Saturday, January 9, 2016

on "How Apple is Giving Design a Bad Name"

A collaborator of mine wrote me:

Not sure if you saw this.
https://www.fastcodesign.com/3053406/how-apple-is-giving-design-a-bad-name

My response was as follows:

Interesting!

There are some parts I agree with, and some I'd go even further with -- for instance, rumors are very strong that Apple will probably ditch the traditional headphone jack with this Autumn's new phone release, ticking off many, many people, mostly in the name of making a phone slimmer by, like, a millimeter or two. (Now, Apple has led the way in ditching things before people realized they didn't need them - see the iMac w/o floppy disk in 1998 - but this feels like one of the worst ones, because I was able to use that jack for a number of different scenarios that will now need some kind of dongle) I think the parallel with design leading the parade and minimalism above everything is pretty clear.

Of course, Apple is special because they are about the only ones who have really been doing hardware and software, though Microsoft has been getting back to that lately. There's an integration there that the other makers generally can't match.
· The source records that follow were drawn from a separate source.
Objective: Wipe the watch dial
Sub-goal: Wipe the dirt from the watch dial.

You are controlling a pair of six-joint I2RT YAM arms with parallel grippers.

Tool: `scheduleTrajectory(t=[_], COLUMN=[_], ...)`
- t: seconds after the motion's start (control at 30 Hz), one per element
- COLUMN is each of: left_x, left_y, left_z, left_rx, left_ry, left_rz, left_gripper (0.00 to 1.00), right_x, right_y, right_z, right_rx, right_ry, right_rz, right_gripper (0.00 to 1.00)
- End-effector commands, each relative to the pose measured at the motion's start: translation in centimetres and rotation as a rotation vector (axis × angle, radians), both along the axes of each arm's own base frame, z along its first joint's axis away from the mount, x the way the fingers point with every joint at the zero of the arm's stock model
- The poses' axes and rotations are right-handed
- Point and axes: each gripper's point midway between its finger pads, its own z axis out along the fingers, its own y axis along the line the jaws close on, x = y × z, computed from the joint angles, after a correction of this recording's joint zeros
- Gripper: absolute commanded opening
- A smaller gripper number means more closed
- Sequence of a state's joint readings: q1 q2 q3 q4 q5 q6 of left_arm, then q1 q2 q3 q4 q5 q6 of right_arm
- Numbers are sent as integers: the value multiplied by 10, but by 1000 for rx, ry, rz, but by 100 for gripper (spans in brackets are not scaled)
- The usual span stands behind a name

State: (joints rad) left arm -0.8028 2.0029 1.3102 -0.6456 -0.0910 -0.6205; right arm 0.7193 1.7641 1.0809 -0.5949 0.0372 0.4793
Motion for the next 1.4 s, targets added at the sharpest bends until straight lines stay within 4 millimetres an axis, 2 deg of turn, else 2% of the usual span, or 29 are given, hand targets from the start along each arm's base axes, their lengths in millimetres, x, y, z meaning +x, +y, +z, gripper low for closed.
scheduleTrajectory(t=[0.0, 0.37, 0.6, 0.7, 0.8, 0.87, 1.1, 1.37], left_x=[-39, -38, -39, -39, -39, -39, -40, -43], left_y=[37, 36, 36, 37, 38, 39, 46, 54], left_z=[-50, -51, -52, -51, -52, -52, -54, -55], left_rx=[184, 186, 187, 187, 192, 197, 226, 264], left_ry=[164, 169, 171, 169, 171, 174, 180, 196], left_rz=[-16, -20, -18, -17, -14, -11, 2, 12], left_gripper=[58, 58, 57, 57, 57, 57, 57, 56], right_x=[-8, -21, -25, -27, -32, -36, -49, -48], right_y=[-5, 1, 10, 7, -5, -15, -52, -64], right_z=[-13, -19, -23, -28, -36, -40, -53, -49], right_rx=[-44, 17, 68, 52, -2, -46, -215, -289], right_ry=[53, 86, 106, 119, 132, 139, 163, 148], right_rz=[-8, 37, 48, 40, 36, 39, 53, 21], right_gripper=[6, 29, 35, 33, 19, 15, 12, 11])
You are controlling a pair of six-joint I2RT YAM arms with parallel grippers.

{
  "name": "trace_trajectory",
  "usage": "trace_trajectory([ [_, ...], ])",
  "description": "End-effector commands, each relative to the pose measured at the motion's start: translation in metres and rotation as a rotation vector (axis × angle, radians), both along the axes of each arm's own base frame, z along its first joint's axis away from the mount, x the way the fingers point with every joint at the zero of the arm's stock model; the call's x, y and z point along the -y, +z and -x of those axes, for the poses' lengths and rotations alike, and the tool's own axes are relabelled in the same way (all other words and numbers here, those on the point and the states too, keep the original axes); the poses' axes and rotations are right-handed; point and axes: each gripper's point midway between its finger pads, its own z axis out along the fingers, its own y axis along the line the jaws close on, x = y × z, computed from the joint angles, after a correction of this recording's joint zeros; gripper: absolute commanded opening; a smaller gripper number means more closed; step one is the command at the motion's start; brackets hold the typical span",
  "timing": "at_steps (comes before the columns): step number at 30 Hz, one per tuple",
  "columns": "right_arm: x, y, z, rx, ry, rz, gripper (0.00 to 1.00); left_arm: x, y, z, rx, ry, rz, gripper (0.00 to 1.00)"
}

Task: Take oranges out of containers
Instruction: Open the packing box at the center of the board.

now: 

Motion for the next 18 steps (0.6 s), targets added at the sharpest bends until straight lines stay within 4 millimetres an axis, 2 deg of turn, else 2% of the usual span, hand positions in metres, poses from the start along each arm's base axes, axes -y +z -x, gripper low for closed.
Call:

One instance of Apple vs Android's design aesthetic: I heard one Android fan argue how much more sophisticated Android's home screens look, because the icons could be any shape, while Apple constrains icons to be little jewel-like rounded rectangles - while Apple fans might feel the opposite, that the constraints still allow artitic freedom of color and design while providing a sophisticated and consistent look. In some ways that's the Android vs Apple thing in a nutshell.

I've read Bruce Tognazzini and Don Norman, the authors for a while. Both are great, but I have issues with both of them.

Don Norman wrote the famous Design of Everyday Things... in it he chastises things that are overdesigned and "probably won lots of awards" when they don't think about the thing's use in the real world enough. Ironically, that's a cobbler's children have no shoes scenario, because originally his book - which won lots of awards - was called the PSYCHOLOGY of Everyday Things -- a title he loved because of the well-designed abbreviation "POET" but which didn't think enough about the actual use in the real world, like if booksellers would know what section to put it in!

Bruce Tognazzini... my main issue with him is that he is a "if you can't meter it, it doesn't matter" guy. Maybe his most well known advocacy is for Fitt's Law: "The time to acquire a target is a function of the distance to and size of the target." So he advocates making buttons big, and stuff them right in the corner of screens, so that a mouse can just be shoved there and thus cursor-targetting-in time minimized. He leads what I think of as the "stopwatch brigade" of interaction design; the faster you can click something (as often demonstrated in some arbitrary and not-real-world like testing mock up), the faster you're operating the machine, the happier you are, etc.

For instance, that Fitt's Law bit rips into Windows' tendency to give each window its own dropdown menu, vs the Mac habit of putting a single bar at the top of the window. I thought it was a wash: it might be easier to put a mouse right on a menu item, but it's also much easier to accidentally think you're dealing with one program's menu when actually context has been switched to another. Combined with modern tendencies to have multiple, and extremely large, monitors, and his advice seems increasingly out of date - sometimes on a Mac there's just too much screen geography between the window with the content and the menu items that apply to it. (And in general, I think you see more important stuff moved to toolbars anyway.)

What Tog doesn't talk about (as much) is: how easy or hard is it for a user to keep a mental model of the system in his or her head? That's a concept that resists easy measuring, and so it gets less play. I think it's critical though, and something that the minimalists get more right than he does. Actually, the Tog/Norman article does talk about "mental load" but again tries to oversimplify, implying that every gesture must be independently memorized (rather than making sense in a larger physical metaphor) and that every gesture is as needed as every other one. Many good UIs will allow for basic interaction with onscreen components, and reserve the gestures for "expert mode" stuff.

Discoverability is important, and I'm not a big fan of having a big library of gestures (mostly because I tend to trigger them accidentally all the time, and so find them violating The Tao of Programming: a program should always do that which startles the user the least.) I'd say it's nice if the road to learning those expert gestures is embedded in the program, but not necessary.

I also feel this article implies that all of the same use cases and patterns apply independent of the physical attributes of the device (and that all users are expert users) -- but laptops are used in very different ways than phones and tablets. There are some principles that apply to both, and while we might expect to see more drawing together so you can get more work-work done via a touchscreen device and a laptop might have more fun and simplicity, there's still a big divide.